Per quanto macchiata lo stesso dall’assoluzione dell’ex ministro democristiano dell’Interno Nicola Mancino, ingiustamente raggiunto da un’accusa di falsa testimonianza che gli ha letteralmente rovinato la vecchiaia dopo una vita spesa nelle e per le istituzioni, sino a rappresentarle ai vertici del Senato e del Consiglio Superiore della Magistratura, la Procura della Repubblica di Palermo è stata salvata dalle sentenze di condanna emesse al termine del lungo, anzi lunghissimo processo di primo grado per la presunta trattativa fra organi dello Stato e la mafia nella stagione delle stragi.
Trattativa presunta, perché siamo usciti solo dal primo grado, appunto, di giudizio e non è per niente scontato che finirà così anche in appello, dove si spera che non occorrano altri cinque anni, quanto è durato il processo appena conclusosi. Ma presunta anche perché gli imputati condannati, tra militari d’alto grado, il politico Marcello Dell’Utri e mafiosi, hanno dovuto rispondere del reato non di trattativa, che non esiste, ma di minaccia a corpo politico dello Stato.
Fra le incongruenze del processo appena concluso ne sono da segnalare almeno due. Il generale dei Carabinieri Mario Mori, già capo del servizio segreto, è stato condannato dopo essere stato assolto per fatti analoghi in altre sedi giudiziarie. Assolto è stato anche l’ex ministro democristiano Calogero Mannino, processato per gli stessi fatti col rito abbreviato, da lui scelto per accelerare il verdetto.
Ce n’è abbastanza, francamente, con la già ricordata assoluzione di Nicola Mancino, per dubitare della vicenda giudiziaria nel suo complesso nota come “la trattativa”, pur con tutto il rispetto che si deve, per carità, ad una sentenza provvisoria emessa da un tribunale dello Stato in nome del popolo italiano.

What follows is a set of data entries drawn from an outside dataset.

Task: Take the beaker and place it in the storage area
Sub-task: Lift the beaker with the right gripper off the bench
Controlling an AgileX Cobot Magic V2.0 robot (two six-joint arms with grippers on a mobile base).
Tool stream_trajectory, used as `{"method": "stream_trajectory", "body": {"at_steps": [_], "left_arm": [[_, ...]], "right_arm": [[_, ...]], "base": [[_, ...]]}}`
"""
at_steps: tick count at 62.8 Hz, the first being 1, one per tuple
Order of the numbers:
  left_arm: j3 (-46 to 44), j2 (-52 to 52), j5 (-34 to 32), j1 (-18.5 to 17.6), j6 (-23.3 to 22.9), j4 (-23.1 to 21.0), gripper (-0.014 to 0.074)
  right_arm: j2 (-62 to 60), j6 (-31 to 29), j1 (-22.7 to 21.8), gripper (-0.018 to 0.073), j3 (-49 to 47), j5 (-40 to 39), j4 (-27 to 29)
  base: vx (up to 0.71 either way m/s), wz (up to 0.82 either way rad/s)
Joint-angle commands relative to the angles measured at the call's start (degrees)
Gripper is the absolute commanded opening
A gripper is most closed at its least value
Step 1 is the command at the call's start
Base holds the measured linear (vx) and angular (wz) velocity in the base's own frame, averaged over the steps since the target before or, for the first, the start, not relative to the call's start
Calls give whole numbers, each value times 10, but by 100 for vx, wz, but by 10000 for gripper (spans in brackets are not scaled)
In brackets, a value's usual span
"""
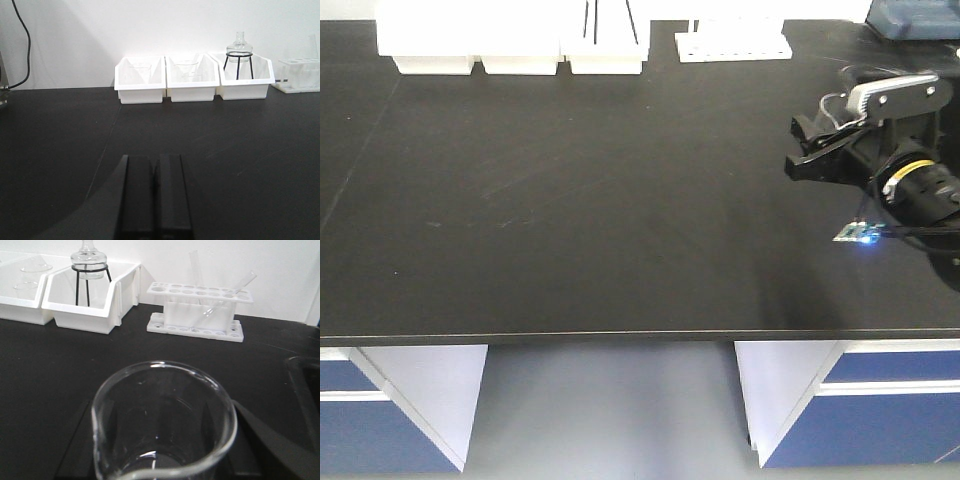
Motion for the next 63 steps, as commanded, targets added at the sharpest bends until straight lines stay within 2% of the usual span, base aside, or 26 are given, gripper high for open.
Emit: {"method": "stream_trajectory", "body": {"at_steps": [1,18,30,40,63], "left_arm": [[-12,-8,-45,0,-6,-1,-6],[-12,-8,-45,0,-6,-1,-6],[-12,-8,-45,0,-6,-1,-6],[-12,-8,-45,0,-6,-1,-6],[-12,-8,-45,0,-6,-1,-6]], "right_arm": [[-51,4,-1,-6,-13,-6,-6],[-147,97,-1,-4,-13,92,-89],[-191,127,-1,-4,-13,117,-111],[-226,153,-1,-4,-13,148,-153],[-232,170,-1,-4,-13,156,-153]], "base": [[0,0],[0,0],[0,0],[0,0],[0,0]]}}
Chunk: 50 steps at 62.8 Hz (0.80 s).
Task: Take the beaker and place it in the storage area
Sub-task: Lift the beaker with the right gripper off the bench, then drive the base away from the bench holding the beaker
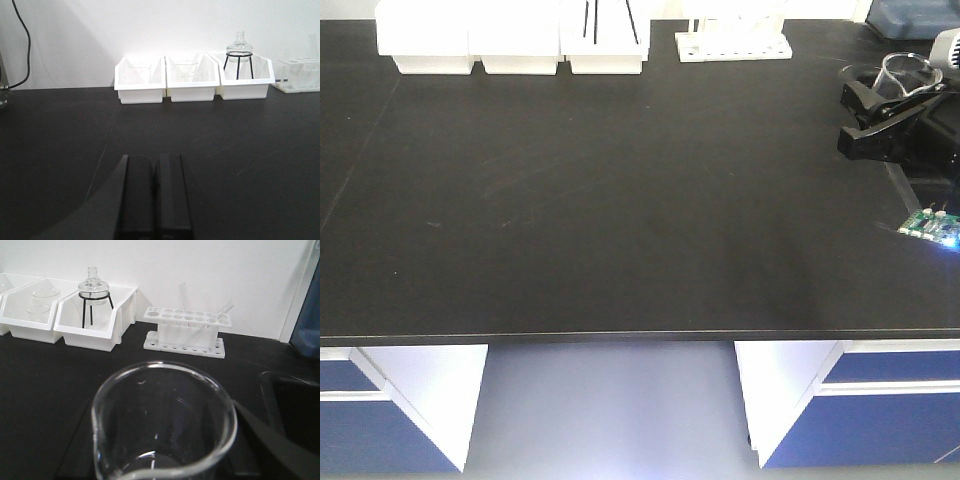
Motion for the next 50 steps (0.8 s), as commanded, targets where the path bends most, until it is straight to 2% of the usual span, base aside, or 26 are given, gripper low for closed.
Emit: {"method": "stream_trajectory", "body": {"at_steps": [1,50], "left_arm": [[-12,-8,-45,0,-6,-1,-6],[-12,-8,-45,0,-6,-1,-6]], "right_arm": [[-15,0,-1,-4,-16,-41,-1],[-15,-1,-1,-4,-16,-41,-1]], "base": [[0,0],[0,0]]}}
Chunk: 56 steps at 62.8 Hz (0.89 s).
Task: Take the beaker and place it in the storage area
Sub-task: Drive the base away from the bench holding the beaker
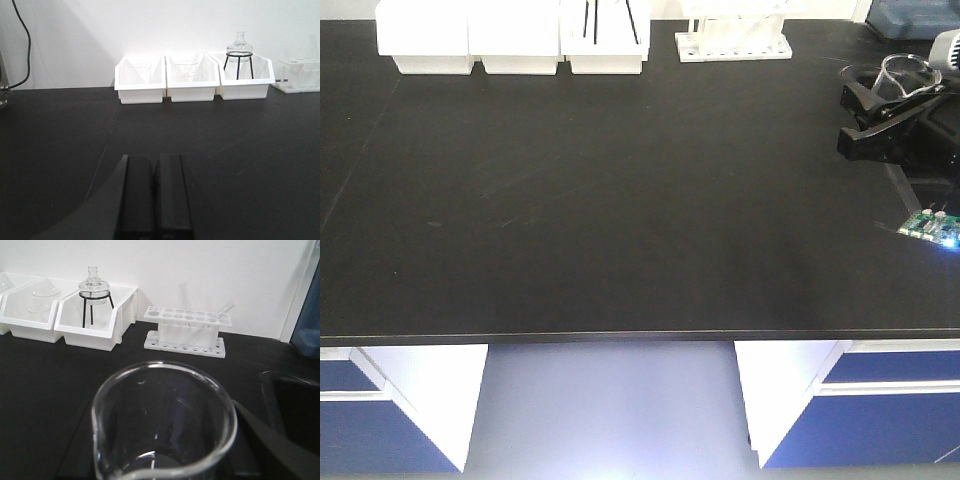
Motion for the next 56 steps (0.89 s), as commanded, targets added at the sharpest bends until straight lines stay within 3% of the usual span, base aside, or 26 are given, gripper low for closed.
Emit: {"method": "stream_trajectory", "body": {"at_steps": [1,56], "left_arm": [[-12,-8,-45,0,-6,-1,-6],[-12,-8,-45,0,-6,-1,-6]], "right_arm": [[-15,-1,-1,-4,-17,-41,-1],[-15,-1,-1,-4,-17,-41,-1]], "base": [[0,0],[-10,3]]}}
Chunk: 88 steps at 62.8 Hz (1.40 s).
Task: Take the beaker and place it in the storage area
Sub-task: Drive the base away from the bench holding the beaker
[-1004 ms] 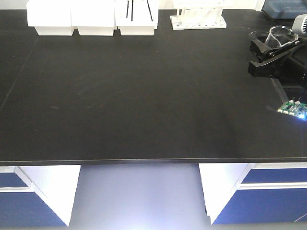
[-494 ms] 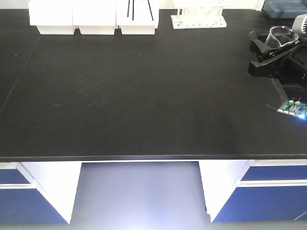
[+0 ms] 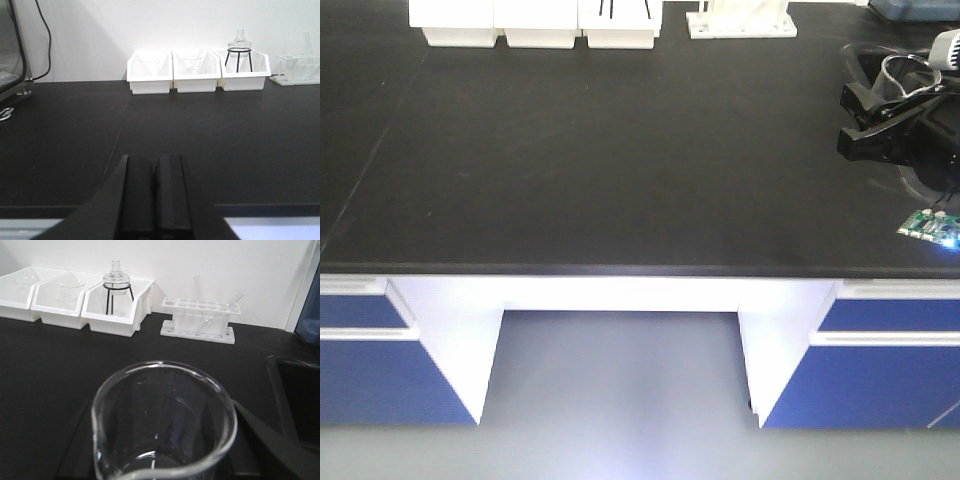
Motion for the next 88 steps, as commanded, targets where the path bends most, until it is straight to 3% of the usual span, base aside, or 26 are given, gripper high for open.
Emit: {"method": "stream_trajectory", "body": {"at_steps": [1,88], "left_arm": [[-12,-8,-45,0,-6,-1,-6],[-12,-8,-45,0,-6,-1,-6]], "right_arm": [[-15,-1,-1,-4,-17,-41,-1],[-15,-1,-1,-4,-17,-41,-1]], "base": [[-22,3],[-30,-7]]}}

Dalla vicenda processuale, al netto di ogni discussione di dottrina, e stando alla ricostruzione dei fatti, ma anche degli uomini, vivi e morti, che li contrassegnarono secondo l’accusa, dovremmo dire o pensare che un quarto di secolo fa, nel passaggio dalla prima alla seconda Repubblica, mentre i vecchi partiti di governo venivano praticamente spazzati via dalle inchieste giudiziarie sulla cosiddetta Tangentopoli, il vecchio che stava scomparendo e il nuovo che stava arrivando tramavano contemporaneamente con la mafia. Il vecchio, impersonato dall’allora capo dello Stato Oscar Luigi Scalfaro, attaccato dall’accusa nel dibattimento, tramava o lasciava tramare per fermare le stragi mafiose. Il nuovo, impersonato da Marcello Dell’Utri, che organizzava Forza Italia per conto di Silvio Berlusconi, perché le stragi continuassero a dare gli ultimi colpi al sistema cadente e aiutasse la successione, per terminare ad operazione completata e riscuotere contropartite legislative.
Ditemi quello che volete, con o senza l’aiuto di un testimone, Massimo Ciancimino, peraltro condannato nello stesso processo appena concluso per calunnia, figlio dell’assai poco storico sindaco di Palermo Vito Ciancimino, presunto intermediario della trattativa fra i suoi amici mafiosi e pezzi da novanta dello Stato; ditemi, ripeto, quello che volete, ma a me, vecchio cronista e analista politico, questa storia continua a non convincermi.
Ancor meno mi convince questa storia quando serve a far dire al giovane aspirante del movimento grillino a Palazzo Chigi, Luigi Di Maio, avvitatosi nella sua corsa alla guida del governo in una crisi che sta ulteriormente imbiancando i capelli del presidente della Repubblica, che con la sentenza di Palermo “muore definitivamente la seconda Repubblica”: quella, evidentemente, di Berlusconi, obiettivo dei suoi veti politici proprio in questa crisi. Definitivamente, perché Di Maio annunciò già la morte della seconda Repubblica nella notte fra il 4 e il 5 marzo scorso, quando si proclamò vincitore delle elezioni politiche e fu colto, temo, dalle prime vertigini del potere al quale si sentiva spinto, come ancora dice con orgoglio, da “undici milioni di voti”, arrotondati in eccesso.